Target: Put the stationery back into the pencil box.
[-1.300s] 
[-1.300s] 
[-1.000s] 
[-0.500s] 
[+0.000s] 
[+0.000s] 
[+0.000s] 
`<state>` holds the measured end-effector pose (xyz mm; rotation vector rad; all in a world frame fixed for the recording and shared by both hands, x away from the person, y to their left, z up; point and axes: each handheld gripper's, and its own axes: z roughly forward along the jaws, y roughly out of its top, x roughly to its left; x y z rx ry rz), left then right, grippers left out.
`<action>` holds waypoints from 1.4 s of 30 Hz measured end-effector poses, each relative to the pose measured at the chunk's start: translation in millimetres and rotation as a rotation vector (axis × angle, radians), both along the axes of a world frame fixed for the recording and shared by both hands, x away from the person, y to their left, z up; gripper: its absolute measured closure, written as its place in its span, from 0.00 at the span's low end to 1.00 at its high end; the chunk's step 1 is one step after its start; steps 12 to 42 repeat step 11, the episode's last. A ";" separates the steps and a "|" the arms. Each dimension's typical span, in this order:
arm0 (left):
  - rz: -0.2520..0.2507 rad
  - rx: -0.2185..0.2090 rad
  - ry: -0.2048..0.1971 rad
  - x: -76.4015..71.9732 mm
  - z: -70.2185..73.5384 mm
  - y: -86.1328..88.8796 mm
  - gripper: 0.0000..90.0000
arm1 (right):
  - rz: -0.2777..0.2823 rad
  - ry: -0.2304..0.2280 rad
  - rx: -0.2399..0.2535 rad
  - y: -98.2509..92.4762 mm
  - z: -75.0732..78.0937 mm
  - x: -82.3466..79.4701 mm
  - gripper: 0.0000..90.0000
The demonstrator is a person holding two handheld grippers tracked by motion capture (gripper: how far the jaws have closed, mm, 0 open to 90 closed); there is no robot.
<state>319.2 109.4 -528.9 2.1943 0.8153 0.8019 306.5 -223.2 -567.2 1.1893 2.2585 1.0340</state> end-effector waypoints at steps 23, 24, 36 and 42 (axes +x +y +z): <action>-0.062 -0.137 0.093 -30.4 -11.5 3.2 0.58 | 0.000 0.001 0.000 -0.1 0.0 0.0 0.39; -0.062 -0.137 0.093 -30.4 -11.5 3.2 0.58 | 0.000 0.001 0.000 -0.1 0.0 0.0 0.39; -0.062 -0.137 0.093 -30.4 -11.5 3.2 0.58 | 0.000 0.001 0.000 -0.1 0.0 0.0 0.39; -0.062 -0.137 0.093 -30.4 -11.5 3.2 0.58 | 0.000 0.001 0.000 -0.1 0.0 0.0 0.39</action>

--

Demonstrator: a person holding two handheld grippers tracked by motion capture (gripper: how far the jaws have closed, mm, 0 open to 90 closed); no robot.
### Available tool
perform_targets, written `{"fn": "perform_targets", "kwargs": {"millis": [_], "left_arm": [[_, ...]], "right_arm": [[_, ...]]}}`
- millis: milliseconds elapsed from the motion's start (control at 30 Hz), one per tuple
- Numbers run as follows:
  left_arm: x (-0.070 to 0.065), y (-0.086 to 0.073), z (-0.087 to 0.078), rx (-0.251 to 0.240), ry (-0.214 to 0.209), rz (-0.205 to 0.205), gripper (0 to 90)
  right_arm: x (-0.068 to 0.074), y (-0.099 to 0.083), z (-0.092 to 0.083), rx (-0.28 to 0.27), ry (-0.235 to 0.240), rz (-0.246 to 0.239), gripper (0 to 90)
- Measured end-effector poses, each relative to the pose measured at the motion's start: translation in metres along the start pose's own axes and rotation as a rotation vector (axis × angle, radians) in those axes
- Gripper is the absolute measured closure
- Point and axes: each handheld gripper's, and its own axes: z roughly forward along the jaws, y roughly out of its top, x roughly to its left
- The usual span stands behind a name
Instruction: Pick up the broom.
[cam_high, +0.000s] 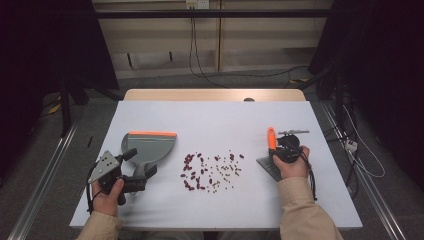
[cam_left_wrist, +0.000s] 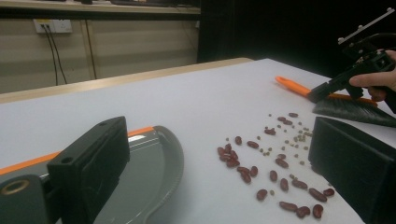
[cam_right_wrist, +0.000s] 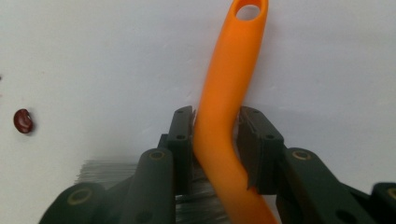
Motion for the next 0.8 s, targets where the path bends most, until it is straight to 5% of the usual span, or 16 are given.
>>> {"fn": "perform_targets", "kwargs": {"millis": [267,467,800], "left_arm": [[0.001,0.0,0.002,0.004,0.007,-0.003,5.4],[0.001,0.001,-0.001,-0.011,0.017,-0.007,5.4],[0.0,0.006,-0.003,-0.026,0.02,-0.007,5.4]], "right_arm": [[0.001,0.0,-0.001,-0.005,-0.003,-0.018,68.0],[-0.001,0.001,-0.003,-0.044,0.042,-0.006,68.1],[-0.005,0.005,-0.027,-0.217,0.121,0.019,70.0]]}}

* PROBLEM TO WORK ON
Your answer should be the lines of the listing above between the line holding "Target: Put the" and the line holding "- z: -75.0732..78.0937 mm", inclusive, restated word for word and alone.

* EXERCISE RESPONSE
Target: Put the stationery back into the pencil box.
[-1.300s] 
[-1.300s] 
[-1.000s] 
[-0.500s] 
[+0.000s] 
[+0.000s] 
[+0.000s] 
`<state>` holds the measured end-effector pose (xyz mm; rotation vector rad; all in a world frame fixed for the recording and shared by both hands, x away from the person, y to their left, z up; point and axes: each handheld gripper's, and its own axes: z roughly forward along the jaws, y roughly out of its top, x roughly to its left; x y z rx ry rz), left then right, grippers left out.
`<action>` holds waypoints from 1.4 s of 30 Hz measured end-effector poses, each relative to the pose measured at the chunk's start: translation in millimetres and rotation as a rotation vector (axis × angle, radians), both along the axes of a world frame fixed for the recording and shared by both hands, x away from the person, y to their left, z up; gripper: its absolute measured closure, written as its place in its span, from 0.00 at the span's low end to 1.00 at its high end; the chunk's step 1 is one step after its start; steps 12 to 42 repeat step 11, the episode's last. A ";" separates the steps and a "|" the arms. Each dimension's typical span, in this order:
arm0 (left):
  - rz: -0.2520..0.2507 rad
  - rx: -0.2185..0.2090 rad
  - ry: -0.2048..0.1971 rad
  - x: -76.4015..71.9732 mm
  - z: -70.2185..73.5384 mm
  - y: -86.1328..88.8796 mm
  - gripper: 0.0000..90.0000
arm1 (right):
  - rz: -0.2777..0.2823 rad
  - ry: -0.2304..0.2280 rad
  - rx: -0.2399..0.2535 rad
  - y: -98.2509..92.4762 mm
  - z: -75.0732..78.0937 mm

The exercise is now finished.